Penitentes

Los Penitentes (Hermanos Penitentes, Cofradía de Nuestro Padre Jesús Nazareno) son una hermandad de laicos que apareció en Nuevo México durante el período colonial tardío (c. 1790), dedicada al servicio comunitario y la devoción espiritual a Jesucristo a través de actos de penitencia. Los ritos penitentes incluyen la mortificación corporal y la recreación de la pasión de Cristo durante la Semana Santa. A fines del siglo XIX, los misioneros protestantes lanzaron una denuncia de los penitentes de Nuevo México debido a su autoflagelación con látigos de yuca (asignaturas) durante la Procesión de la Cruz y su promulgación de la Crucifixión atando a un hermano voluntario a la cruz en emulación de Cristo.

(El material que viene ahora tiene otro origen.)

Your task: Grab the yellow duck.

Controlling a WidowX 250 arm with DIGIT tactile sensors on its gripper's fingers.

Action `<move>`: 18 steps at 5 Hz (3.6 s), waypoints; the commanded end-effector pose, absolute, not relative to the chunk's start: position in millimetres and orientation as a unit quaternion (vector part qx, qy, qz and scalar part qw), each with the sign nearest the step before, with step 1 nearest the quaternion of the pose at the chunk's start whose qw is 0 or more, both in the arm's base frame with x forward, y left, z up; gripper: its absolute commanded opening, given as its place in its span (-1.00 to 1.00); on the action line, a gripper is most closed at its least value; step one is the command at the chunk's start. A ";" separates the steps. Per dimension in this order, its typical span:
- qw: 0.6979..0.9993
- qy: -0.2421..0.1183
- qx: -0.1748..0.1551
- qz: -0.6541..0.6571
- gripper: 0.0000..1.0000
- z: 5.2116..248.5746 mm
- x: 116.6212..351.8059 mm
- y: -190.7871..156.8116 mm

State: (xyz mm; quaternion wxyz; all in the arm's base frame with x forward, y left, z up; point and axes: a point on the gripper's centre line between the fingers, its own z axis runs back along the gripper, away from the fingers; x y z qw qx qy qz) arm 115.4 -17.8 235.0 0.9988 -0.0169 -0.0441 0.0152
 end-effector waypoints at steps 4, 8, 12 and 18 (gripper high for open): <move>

Los orígenes de la hermandad penitente son fuente de continuas discusiones entre los estudiosos. La primera referencia histórica a la hermandad fue hecha en 1833 por un obispo visitante, que condenó sus ritos de penitencia como una distorsión de las normas católicas. Para entonces, la hermandad penitente estaba bien establecida y, por lo tanto, la mayoría de los estudiosos sitúan su surgimiento entre 1790 y 1820. Después de tres décadas de guerra constante con asaltantes comanches y apaches y casi aislamiento del resto de la Nueva España, en la década de 1790 hubo una renovación del comercio de larga distancia con el sur, la construcción y rehabilitación de iglesias y capillas, y la expansión geográfica de Vecino (Ciudadanos españoles) en áreas que recientemente habían sido demasiado peligrosas para ocupar. Sin embargo, tal expansión no se encontró con una expansión igual de sacerdotes católicos. Es probable que la hermandad Penitente surgiera para llenar este vacío en la representación del clero, y la naturaleza penitencial de la hermandad fue probablemente una respuesta a diversas influencias tanto de Nuevo México como de la colonia más amplia de Nueva España.

Los primeros observadores angloamericanos atribuyeron el origen del movimiento a la España del siglo XVI y a los primeros misioneros franciscanos en Nuevo México. Señalando la flagelación que Juan de Oñate se autoadministra durante la Semana Santa de 1598, concluyeron que los franciscanos establecieron a los Penitentes en Nuevo México como su Tercera Orden de San Francisco y que había "degenerado" en Penitentes y las prácticas que habían presenciado. . La investigación reciente acepta una influencia franciscana en el comportamiento penitencial y la estructura organizativa de los Penitentes, pero sitúa su surgimiento dentro de un contexto más amplio de cofradía (cofradía) organización en Nueva España. Es probable que los nuevos mexicanos adaptaran a los Penitentes durante la década de 1790 de una cofradía que ya existía en otras partes del norte de la Nueva España. Las cofradías de penitencia llegaron a la colonia desde España durante el período colonial temprano, y las sociedades penitenciales habían existido durante mucho tiempo en la Nueva España y las colonias del sur de España. Hay poca evidencia de una tradición de penitencia cofradías en Nuevo México antes del surgimiento de los Penitentes, por lo que es probable que tal organización fuera importada de Nueva España y se haya arraigado allí debido a la débil presencia organizativa de la Iglesia Católica. En este contexto, la hermandad penitente trajo una intensa devoción religiosa a pueblos que tenían poco contacto regular con el clero parroquial secular.

Los penitentes florecieron hasta 1888, cuando el arzobispo Jean Baptiste Salpointe de Santa Fe los excomulgó, después de las advertencias del obispo Zubiría de Durango en 1833 y de Salpointe en 1886. El declive del penitente activo moradas (edificios que albergaban reuniones de Penitentes) fue más el resultado de la migración de las aldeas del norte de Nuevo México, que comenzó durante la Primera Guerra Mundial, que de los esfuerzos de la Iglesia Católica Romana para acabar con la hermandad. La década de 1970 marcó el movimiento de una generación más joven de nuevos mexicanos de regreso a formas "tradicionales" de Vecino devoción religiosa, incluida la renovación de las organizaciones penitentes en las aldeas del norte de Nuevo México, con el estímulo activo de la Iglesia Católica.